Given records:

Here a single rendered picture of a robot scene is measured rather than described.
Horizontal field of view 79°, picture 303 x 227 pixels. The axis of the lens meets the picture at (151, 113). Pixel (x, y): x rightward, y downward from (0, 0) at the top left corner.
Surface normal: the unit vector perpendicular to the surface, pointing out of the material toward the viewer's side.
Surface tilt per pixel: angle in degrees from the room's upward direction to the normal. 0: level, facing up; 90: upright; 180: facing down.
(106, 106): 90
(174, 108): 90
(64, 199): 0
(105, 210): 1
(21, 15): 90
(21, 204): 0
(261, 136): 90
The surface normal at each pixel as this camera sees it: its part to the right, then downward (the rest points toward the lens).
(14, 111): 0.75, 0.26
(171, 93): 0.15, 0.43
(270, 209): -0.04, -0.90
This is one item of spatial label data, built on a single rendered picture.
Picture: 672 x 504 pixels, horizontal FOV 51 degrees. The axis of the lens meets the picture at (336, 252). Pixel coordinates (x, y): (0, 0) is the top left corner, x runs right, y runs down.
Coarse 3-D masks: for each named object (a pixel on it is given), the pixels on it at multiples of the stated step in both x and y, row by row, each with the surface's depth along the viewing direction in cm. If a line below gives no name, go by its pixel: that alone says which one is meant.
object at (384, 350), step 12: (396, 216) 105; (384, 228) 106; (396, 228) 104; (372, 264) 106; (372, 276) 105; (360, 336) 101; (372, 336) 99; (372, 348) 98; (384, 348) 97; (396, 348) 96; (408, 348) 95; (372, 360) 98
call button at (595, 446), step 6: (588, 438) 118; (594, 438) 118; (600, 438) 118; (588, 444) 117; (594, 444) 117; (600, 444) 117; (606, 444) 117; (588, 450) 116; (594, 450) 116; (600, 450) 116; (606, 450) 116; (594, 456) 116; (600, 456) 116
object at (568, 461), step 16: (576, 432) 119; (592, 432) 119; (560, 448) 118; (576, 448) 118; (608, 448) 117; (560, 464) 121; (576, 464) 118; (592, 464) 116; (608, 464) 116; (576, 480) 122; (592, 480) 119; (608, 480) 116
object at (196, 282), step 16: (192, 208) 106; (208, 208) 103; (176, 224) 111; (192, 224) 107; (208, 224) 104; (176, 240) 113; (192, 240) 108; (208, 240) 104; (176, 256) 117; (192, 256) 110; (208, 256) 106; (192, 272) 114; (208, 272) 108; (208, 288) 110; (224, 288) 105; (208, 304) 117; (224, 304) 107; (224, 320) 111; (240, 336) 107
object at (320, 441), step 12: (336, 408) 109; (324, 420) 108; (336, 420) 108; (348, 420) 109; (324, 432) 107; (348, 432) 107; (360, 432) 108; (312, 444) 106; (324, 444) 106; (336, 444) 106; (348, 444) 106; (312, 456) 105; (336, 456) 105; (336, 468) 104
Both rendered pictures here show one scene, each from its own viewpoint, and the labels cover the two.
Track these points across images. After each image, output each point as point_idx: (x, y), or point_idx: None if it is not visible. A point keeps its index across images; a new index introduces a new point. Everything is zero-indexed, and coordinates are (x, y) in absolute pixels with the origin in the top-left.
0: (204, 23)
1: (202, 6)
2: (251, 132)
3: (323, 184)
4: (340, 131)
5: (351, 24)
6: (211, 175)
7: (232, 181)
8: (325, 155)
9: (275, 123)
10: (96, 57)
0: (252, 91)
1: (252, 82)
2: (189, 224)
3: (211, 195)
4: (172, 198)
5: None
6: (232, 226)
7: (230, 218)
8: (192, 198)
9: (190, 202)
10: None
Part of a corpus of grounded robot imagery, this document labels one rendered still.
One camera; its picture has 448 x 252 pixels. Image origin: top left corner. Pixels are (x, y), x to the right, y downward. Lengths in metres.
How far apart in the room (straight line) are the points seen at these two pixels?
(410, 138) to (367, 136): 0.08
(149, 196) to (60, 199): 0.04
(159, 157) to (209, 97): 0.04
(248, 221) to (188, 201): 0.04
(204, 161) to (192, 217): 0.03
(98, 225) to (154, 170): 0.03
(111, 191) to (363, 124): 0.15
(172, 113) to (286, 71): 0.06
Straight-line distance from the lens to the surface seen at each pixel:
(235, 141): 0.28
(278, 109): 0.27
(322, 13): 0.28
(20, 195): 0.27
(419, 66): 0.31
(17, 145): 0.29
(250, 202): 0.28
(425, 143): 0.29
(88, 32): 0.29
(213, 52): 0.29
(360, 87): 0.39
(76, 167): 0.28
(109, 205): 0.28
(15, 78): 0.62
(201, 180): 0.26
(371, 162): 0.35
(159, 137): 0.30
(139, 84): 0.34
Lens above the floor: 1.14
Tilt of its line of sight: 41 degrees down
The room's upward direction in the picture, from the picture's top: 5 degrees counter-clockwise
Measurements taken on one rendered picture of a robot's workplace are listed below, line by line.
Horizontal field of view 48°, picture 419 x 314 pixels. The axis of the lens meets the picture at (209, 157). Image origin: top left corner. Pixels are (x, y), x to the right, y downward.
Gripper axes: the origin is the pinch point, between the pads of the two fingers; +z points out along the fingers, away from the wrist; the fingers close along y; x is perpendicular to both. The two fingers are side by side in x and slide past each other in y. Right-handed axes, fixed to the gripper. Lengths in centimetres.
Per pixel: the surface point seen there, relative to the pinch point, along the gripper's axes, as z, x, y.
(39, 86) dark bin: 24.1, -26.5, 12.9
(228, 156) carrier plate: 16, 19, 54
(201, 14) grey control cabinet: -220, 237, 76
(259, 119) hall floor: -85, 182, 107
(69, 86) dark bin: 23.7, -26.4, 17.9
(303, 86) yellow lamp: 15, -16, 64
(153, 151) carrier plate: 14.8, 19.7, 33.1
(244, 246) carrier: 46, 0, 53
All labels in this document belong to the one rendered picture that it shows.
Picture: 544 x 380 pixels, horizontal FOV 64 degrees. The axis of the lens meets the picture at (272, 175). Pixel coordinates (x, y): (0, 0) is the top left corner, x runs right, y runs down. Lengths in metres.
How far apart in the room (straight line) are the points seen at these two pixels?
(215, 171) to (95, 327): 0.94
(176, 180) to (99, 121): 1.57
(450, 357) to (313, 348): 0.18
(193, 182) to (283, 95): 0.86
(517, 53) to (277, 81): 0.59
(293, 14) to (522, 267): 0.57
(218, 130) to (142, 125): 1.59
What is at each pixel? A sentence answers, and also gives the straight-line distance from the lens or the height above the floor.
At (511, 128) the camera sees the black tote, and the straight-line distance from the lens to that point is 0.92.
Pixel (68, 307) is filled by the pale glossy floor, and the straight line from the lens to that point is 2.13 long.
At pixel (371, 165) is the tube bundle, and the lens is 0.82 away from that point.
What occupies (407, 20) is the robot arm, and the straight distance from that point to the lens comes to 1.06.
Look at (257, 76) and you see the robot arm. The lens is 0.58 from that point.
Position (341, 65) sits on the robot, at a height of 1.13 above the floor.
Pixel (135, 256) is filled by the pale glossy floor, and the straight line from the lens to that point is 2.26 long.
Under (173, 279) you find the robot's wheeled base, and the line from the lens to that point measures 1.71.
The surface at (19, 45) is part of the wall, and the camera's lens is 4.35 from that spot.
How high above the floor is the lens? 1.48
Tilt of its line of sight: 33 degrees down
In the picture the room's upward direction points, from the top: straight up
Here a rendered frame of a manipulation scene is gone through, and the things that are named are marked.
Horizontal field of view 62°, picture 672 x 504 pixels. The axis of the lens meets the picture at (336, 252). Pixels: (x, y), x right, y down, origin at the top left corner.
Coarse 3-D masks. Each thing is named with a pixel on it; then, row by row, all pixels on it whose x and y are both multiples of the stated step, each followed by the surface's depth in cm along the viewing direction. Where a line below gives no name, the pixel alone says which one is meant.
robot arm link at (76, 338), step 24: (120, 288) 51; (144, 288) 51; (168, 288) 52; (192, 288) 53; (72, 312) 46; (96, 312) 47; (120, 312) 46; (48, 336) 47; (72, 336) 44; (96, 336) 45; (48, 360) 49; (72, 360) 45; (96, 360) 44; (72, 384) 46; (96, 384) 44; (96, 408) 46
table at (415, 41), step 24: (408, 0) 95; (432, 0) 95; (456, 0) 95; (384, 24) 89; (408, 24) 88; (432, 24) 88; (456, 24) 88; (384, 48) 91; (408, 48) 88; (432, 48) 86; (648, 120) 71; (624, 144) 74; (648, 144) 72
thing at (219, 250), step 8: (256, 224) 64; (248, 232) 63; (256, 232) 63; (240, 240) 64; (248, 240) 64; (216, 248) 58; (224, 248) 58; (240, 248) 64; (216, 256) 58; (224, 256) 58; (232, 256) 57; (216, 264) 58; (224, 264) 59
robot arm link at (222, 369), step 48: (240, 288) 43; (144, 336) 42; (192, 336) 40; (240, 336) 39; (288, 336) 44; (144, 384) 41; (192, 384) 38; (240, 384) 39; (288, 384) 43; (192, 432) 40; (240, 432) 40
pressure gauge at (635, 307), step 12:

Action item: Please copy the lines in the records above between the one holding "(360, 87): 0.39" and the one holding "(228, 156) carrier plate: 16, 19, 54", inclusive, exactly and with no other line.

Task answer:
(360, 87): 0.39
(76, 167): 0.28
(109, 205): 0.28
(15, 78): 0.62
(201, 180): 0.26
(371, 162): 0.35
(159, 137): 0.30
(139, 84): 0.34
Lens above the floor: 1.14
Tilt of its line of sight: 41 degrees down
The room's upward direction in the picture, from the picture's top: 5 degrees counter-clockwise
Measurements taken on one rendered picture of a robot's workplace are listed below, line by line.
Horizontal field of view 48°, picture 419 x 314 pixels. The axis of the lens meets the picture at (209, 157). Image origin: top left corner. Pixels are (x, y), x to the right, y downward.
Gripper axes: the origin is the pinch point, between the pads of the two fingers; +z points out along the fingers, away from the wrist; the fingers close along y; x is perpendicular to both. The two fingers are side by side in x and slide past each other in y. Right-handed axes, fixed to the gripper. Lengths in centimetres.
Per pixel: the surface point seen there, relative to the pinch point, along the gripper's axes, as z, x, y.
(39, 86) dark bin: 24.1, -26.5, 12.9
(228, 156) carrier plate: 16, 19, 54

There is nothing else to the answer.